The present study was set to evaluate the application of a suitable PMAP to prolong the shelf life of bamboo shoots during storage. Multiple physiological and chemical analyses of quality changes, especially the lignification process of postharvest bamboo shoots, were comprehensively addressed. The effects of PMAP treatment on atmospheric gas concentration, texture firmness, cellulose, total pectin, and lignin content in sweet bamboo shoots were assayed. Key enzymes involved in lignin biosynthesis and changes in cell wall polysaccharides, as well as their corresponding gene profiles, were analyzed. Furthermore, the potential regulation of PMAP at the physiological and biochemical levels to delay the senescence of bamboo shoots after harvesting is discussed.
2 Materials and methods
2.1 Materials and treatments
The sweet bamboo shoots (Phyllostachys elegans McClure) as ‘Wensun’, which is widely planted in south China as a traditional forest vegetable, is selected to investigate the postharvest storage changes. The tender bamboo shoots of P. elegans were picked up from a farmland plantation field in Guangning, Guangdong Province of China (112°03′~112°43, 22°22′~23°59′). Tender bamboo shoots with fine coatings were immediately transported back to lab, and cooled down for 12 h at 8°C. The leaf sheaths that cover on the outer surface of bamboo shoots were carefully peeled off. Subsequent peeled bamboo shoots with no obvious damages and uniformity of size, were selected for the preservation experiments. Prior to the treatments, the selected bamboo shoots were dipped in 0.02% (w/v) sodium hypochlorite for 30 s, and air dried. Then, the samples were divided randomly as two groups, respectively. One group of samples were placed in PMAP (MP40, bag thickness of 40 μm; the size of package was 25cm×35cm, O2 permeability of 4632 cm3 m−2 d−1; CO2 permeability of 2316.5 cm3/m2/day/atm). The passive with different thickness of 20 µm (MP20), 30 µm (MP30), and 40 µm (MP40) were tested, and found that MP40 exhibited better efficiency than those other treatments. Therefore, we selected MP40 as the formal treatment for this presented study. The samples in one group were packed with conventional commercial polyethylene packages (O2 permeability of 20083 cm3 m−2 d−1) and set as the control. The samples of 10 bamboo shoots were packed in each bag, 3 parallel packages per treatment for each storage stage were prepared, and all the samples were stored under 4°C. During storage, samples at 0, 4, 8, 12 and 16 d, and the packed atmosphere gas concentration, firmness of sweet bamboo shoots were assayed and the samples were crashed and stored at -80°C for further analysis.

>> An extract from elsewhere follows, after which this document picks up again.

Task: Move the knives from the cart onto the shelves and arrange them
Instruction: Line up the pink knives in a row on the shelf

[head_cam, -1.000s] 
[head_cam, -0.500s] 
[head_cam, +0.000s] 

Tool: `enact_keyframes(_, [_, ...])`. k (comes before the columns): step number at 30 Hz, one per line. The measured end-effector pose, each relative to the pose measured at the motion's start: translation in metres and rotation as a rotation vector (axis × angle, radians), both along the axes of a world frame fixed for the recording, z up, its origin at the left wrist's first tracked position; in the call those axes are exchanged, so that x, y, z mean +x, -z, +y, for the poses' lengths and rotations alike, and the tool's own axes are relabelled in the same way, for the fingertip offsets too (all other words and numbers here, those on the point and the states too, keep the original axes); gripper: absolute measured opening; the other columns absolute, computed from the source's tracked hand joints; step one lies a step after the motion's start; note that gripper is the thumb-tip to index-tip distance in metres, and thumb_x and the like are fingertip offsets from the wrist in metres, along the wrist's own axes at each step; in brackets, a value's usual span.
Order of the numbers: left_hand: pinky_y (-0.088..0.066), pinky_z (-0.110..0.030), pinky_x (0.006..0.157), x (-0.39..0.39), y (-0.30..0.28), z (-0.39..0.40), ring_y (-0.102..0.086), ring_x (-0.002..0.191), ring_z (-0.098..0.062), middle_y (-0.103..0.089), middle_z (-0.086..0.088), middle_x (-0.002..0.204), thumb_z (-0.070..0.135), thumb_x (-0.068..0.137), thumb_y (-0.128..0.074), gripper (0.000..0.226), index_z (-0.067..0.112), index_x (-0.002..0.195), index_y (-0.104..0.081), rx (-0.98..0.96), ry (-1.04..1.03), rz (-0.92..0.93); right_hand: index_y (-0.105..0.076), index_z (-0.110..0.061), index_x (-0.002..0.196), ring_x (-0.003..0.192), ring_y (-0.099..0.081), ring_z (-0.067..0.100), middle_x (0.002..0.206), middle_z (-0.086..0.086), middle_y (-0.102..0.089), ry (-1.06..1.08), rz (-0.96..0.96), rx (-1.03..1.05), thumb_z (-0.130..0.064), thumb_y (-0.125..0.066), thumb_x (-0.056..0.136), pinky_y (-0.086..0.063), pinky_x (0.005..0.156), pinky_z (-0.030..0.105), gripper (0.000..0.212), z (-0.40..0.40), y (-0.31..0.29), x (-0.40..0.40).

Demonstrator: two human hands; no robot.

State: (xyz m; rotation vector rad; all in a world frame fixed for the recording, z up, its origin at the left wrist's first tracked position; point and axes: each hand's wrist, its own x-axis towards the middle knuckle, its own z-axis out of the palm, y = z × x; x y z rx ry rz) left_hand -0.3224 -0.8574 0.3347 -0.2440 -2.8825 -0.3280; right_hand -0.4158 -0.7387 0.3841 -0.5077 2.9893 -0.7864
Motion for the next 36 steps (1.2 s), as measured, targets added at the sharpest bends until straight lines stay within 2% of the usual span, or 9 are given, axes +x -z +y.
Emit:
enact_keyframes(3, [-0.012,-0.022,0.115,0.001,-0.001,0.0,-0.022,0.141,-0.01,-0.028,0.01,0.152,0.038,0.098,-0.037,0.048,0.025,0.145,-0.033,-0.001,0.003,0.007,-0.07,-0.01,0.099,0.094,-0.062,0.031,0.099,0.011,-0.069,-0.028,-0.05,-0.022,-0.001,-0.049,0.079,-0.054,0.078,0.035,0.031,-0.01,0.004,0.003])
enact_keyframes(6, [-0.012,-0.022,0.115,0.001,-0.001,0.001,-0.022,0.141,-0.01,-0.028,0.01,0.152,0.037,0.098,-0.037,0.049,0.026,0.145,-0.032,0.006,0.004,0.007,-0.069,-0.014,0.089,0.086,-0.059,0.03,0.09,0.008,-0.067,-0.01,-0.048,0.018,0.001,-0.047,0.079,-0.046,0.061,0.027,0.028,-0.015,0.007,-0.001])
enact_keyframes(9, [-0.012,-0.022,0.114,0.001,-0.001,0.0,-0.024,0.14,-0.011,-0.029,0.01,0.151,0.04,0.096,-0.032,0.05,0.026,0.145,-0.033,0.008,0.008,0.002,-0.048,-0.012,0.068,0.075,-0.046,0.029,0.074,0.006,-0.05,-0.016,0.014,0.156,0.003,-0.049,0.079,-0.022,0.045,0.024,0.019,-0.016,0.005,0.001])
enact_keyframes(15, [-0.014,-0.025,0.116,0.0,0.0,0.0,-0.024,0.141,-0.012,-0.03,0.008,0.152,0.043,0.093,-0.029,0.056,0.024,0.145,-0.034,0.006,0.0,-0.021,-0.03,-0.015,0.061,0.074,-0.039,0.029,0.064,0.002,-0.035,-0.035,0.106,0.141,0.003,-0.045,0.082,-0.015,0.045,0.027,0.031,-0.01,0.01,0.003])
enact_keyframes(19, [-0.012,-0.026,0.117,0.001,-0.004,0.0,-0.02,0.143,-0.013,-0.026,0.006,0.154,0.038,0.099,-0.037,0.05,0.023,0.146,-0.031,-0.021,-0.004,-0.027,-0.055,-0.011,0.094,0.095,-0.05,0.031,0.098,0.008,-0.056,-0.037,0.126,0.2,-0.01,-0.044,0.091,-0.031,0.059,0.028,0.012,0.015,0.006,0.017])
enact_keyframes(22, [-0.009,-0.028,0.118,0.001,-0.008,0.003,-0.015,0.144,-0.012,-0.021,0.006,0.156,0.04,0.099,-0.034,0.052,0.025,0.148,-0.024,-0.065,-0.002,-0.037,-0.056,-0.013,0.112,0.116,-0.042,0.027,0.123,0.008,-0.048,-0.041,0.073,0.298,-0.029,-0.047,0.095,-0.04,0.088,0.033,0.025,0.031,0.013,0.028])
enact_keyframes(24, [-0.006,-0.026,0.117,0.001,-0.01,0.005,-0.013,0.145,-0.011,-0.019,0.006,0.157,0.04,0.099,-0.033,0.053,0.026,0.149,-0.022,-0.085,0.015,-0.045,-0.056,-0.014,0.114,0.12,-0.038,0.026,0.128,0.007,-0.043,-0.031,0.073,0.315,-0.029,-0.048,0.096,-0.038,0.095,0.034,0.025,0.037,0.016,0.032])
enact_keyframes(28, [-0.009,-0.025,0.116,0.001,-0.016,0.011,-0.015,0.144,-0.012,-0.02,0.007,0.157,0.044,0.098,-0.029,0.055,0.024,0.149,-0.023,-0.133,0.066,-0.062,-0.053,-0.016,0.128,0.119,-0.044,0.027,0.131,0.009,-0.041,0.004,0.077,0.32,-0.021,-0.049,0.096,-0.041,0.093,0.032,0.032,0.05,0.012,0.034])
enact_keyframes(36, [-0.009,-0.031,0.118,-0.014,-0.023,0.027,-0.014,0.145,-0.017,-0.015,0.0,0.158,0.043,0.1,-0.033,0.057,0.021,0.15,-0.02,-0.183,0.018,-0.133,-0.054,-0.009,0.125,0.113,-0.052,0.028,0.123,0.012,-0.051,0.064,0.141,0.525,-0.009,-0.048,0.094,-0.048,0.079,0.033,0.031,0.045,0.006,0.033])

2.2 Assay of gas concentration in the modified packages and shoot firmness
The gas concentration mainly containing O2 and CO2 for the headspace of the packages were analyzed according to our previous method (Wang et al., 2020a). The gas concentration inside the bags were measured with four different positions in the package (top, down, front, and back) with the gas analyzer (PBI Dansensor, Ringsted, Denmark). As mentioned above, the headspace gas in three packages at each stage for each treatment were analyzed. The gas concentration was indicated using the % of overall gas in the packages.
The changes in firmness of the bamboo shoots were measured using a digital force pressure, which was equipped with a probe with diameter of 2 mm. The bamboo shoot samples at each storage were cut into different segments with 30 mm length for the firmness assay. The segments were penetrated at 10 mm with a speed of 1.0 mm s−1 and the maximum force was recorded (Textural apparatus, Leqing, China). Ten bamboo shoots from each bag of different treatments at each time point were determined. The firmness for the bamboo shoot was expressed as N.
2.3 Determination the content of the lignin, total pectin, cellulose
The main cell wall content of the bamboo shoot was assayed using the previous reported method with minor modifications (Li et al., 2019). The frozen bamboo shoot samples (3.0 g) were grinded in powder and immersed in 95% ethanol about 30 mL for three times, and each time was centrifuged at × 5000 g for 10 min at 4°C. For the lignin analysis, acetyl bromide-glacial acetic acid with 2 mL at 25% (v/v) were added into the collected pellets, and the mixture solution was with water bath for 30 min under 80°C. After that, 1 mL of 1 M NaOH was added into the mixtures to terminate the reaction. The solution was further mixed with glacial acetic acid (1 mL) and hydroxylamine hydrochloride (0.1 mL, 7.5 M). Then, the absorbance values of mixtures were recorded under 280 nm.
For the overall pectin content determination, the residues were hydrolyzed with diluted acid to get soluble pectin, which could convert into galacturonic acid. The products were condensed with carbazole. Then, the absorbance values of the extracts were recorded under 530 nm.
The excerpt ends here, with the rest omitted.